Source data
= = = = =
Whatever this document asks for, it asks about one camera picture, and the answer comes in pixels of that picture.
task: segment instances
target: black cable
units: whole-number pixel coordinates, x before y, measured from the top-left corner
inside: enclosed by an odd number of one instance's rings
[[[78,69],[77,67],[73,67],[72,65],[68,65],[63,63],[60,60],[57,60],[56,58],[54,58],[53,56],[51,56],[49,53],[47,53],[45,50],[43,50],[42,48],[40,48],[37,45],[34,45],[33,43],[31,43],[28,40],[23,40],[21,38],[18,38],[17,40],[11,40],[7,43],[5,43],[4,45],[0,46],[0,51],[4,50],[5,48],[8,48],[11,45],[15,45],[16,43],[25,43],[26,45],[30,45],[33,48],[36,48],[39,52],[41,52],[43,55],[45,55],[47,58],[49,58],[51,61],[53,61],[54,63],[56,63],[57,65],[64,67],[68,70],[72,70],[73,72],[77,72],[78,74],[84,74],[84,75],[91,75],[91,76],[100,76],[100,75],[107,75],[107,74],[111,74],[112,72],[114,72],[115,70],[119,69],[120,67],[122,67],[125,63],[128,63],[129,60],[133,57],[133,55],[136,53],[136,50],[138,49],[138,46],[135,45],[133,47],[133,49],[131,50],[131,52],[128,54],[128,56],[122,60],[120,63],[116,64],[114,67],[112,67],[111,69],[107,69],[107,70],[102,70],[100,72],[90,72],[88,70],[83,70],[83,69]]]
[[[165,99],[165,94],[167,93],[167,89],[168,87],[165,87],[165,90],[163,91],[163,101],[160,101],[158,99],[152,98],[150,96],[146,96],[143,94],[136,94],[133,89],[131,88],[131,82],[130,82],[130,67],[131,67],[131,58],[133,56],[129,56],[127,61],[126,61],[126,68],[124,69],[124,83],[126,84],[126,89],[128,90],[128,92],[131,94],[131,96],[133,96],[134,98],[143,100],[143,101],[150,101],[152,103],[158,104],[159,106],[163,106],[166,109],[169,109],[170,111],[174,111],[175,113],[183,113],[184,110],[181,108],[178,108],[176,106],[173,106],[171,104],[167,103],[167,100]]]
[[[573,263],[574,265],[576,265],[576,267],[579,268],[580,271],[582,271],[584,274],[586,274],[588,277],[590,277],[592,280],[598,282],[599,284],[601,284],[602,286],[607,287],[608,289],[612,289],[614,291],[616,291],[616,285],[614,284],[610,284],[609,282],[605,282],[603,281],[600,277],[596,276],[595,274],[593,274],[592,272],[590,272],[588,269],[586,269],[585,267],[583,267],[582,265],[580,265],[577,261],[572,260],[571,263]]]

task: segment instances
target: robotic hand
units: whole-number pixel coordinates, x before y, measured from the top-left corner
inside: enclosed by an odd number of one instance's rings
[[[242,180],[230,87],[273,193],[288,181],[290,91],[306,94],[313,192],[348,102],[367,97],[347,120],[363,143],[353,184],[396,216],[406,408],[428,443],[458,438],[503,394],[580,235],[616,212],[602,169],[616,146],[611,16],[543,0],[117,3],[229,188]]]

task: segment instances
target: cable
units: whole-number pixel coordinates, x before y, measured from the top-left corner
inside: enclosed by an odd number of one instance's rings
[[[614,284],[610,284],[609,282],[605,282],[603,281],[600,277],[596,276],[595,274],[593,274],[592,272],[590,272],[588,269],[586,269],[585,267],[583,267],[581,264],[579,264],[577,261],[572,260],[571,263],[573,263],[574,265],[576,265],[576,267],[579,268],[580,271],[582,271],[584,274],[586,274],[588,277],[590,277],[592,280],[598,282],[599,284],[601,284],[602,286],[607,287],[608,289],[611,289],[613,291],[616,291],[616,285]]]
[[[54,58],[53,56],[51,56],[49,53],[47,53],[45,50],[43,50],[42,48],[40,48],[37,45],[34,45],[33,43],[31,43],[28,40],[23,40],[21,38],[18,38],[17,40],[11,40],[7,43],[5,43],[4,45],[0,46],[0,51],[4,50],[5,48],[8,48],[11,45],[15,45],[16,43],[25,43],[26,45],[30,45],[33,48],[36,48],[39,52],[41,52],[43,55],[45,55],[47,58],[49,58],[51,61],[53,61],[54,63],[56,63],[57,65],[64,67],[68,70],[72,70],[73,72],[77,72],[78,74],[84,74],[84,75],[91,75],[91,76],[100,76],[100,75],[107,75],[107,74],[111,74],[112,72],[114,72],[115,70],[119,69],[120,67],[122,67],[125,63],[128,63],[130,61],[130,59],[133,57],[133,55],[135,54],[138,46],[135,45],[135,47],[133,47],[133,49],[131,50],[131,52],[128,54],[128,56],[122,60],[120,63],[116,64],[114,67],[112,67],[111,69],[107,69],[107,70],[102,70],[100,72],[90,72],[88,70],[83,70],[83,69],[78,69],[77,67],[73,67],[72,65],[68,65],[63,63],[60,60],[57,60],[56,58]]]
= = = = =
WHAT YOU HAVE TO DO: Give back the entries exactly. Omit none of them.

OUTPUT:
Whatever this document asks for, it asks about one camera picture, and the answer comes in pixels of that picture.
task: segment instances
target: black cable
units: whole-number pixel coordinates, x before y, measured from the top-left corner
inside: enclosed by an odd number of one instance's rings
[[[78,69],[77,67],[73,67],[72,65],[68,65],[63,63],[60,60],[57,60],[56,58],[54,58],[53,56],[51,56],[49,53],[47,53],[45,50],[43,50],[42,48],[40,48],[37,45],[34,45],[33,43],[31,43],[28,40],[23,40],[21,38],[18,38],[17,40],[11,40],[7,43],[5,43],[4,45],[0,46],[0,51],[4,50],[5,48],[8,48],[11,45],[15,45],[16,43],[25,43],[26,45],[30,45],[33,48],[36,48],[39,52],[41,52],[43,55],[45,55],[47,58],[49,58],[51,61],[53,61],[54,63],[56,63],[57,65],[64,67],[68,70],[72,70],[73,72],[77,72],[78,74],[84,74],[84,75],[91,75],[91,76],[100,76],[100,75],[107,75],[107,74],[111,74],[112,72],[114,72],[115,70],[119,69],[120,67],[122,67],[125,63],[128,63],[129,60],[133,57],[133,55],[136,53],[136,50],[138,49],[138,46],[135,45],[133,47],[133,49],[131,50],[131,52],[128,54],[128,56],[122,60],[120,63],[116,64],[114,67],[112,67],[111,69],[107,69],[107,70],[102,70],[100,72],[90,72],[88,70],[83,70],[83,69]]]
[[[165,99],[165,94],[167,93],[167,89],[168,87],[165,87],[165,90],[163,91],[163,101],[160,101],[158,99],[152,98],[150,96],[146,96],[143,94],[136,94],[133,89],[131,88],[131,82],[130,82],[130,67],[131,67],[131,58],[133,56],[129,56],[127,61],[126,61],[126,68],[124,69],[124,83],[126,84],[126,89],[128,90],[128,92],[131,94],[131,96],[133,96],[134,98],[143,100],[143,101],[150,101],[152,103],[158,104],[159,106],[163,106],[166,109],[169,109],[170,111],[174,111],[175,113],[183,113],[184,110],[181,108],[178,108],[176,106],[173,106],[171,104],[167,103],[167,100]]]
[[[573,263],[574,265],[576,265],[576,267],[579,268],[580,271],[582,271],[584,274],[586,274],[588,277],[590,277],[592,280],[598,282],[599,284],[601,284],[602,286],[607,287],[608,289],[612,289],[614,291],[616,291],[616,285],[614,284],[610,284],[609,282],[605,282],[603,281],[600,277],[596,276],[595,274],[593,274],[592,272],[590,272],[588,269],[586,269],[585,267],[583,267],[582,265],[580,265],[577,261],[572,260],[571,263]]]

task: segment instances
target: robotic hand
units: whole-number pixel coordinates, x before y, measured from the top-left corner
inside: enclosed by an odd number of one instance's rings
[[[242,180],[230,87],[273,193],[288,181],[290,91],[306,94],[313,192],[348,102],[367,97],[347,120],[363,143],[353,184],[396,216],[406,408],[428,443],[458,438],[503,394],[580,235],[616,212],[602,169],[616,146],[611,16],[543,0],[117,3],[229,188]]]

task: segment instances
target: cable
units: whole-number pixel coordinates, x before y, measured from the top-left corner
inside: enclosed by an odd number of one instance's rings
[[[614,284],[610,284],[609,282],[605,282],[603,281],[600,277],[596,276],[595,274],[593,274],[592,272],[590,272],[588,269],[586,269],[585,267],[583,267],[581,264],[579,264],[577,261],[572,260],[571,263],[573,263],[574,265],[576,265],[576,267],[579,268],[580,271],[582,271],[584,274],[586,274],[588,277],[590,277],[592,280],[598,282],[599,284],[601,284],[602,286],[607,287],[608,289],[611,289],[613,291],[616,291],[616,285]]]
[[[54,58],[53,56],[51,56],[49,53],[47,53],[45,50],[43,50],[42,48],[40,48],[37,45],[34,45],[33,43],[31,43],[28,40],[23,40],[21,38],[18,38],[17,40],[11,40],[7,43],[5,43],[4,45],[0,46],[0,51],[4,50],[5,48],[8,48],[11,45],[15,45],[16,43],[25,43],[26,45],[30,45],[33,48],[36,48],[39,52],[41,52],[43,55],[45,55],[47,58],[49,58],[51,61],[53,61],[54,63],[56,63],[57,65],[64,67],[68,70],[72,70],[73,72],[77,72],[78,74],[84,74],[84,75],[91,75],[91,76],[100,76],[100,75],[107,75],[107,74],[111,74],[112,72],[114,72],[115,70],[119,69],[120,67],[122,67],[125,63],[128,63],[130,61],[130,59],[133,57],[133,55],[135,54],[138,46],[135,45],[135,47],[133,47],[133,49],[131,50],[131,52],[128,54],[128,56],[122,60],[120,63],[116,64],[114,67],[112,67],[111,69],[107,69],[107,70],[102,70],[100,72],[90,72],[88,70],[83,70],[83,69],[78,69],[77,67],[73,67],[72,65],[68,65],[63,63],[60,60],[57,60],[56,58]]]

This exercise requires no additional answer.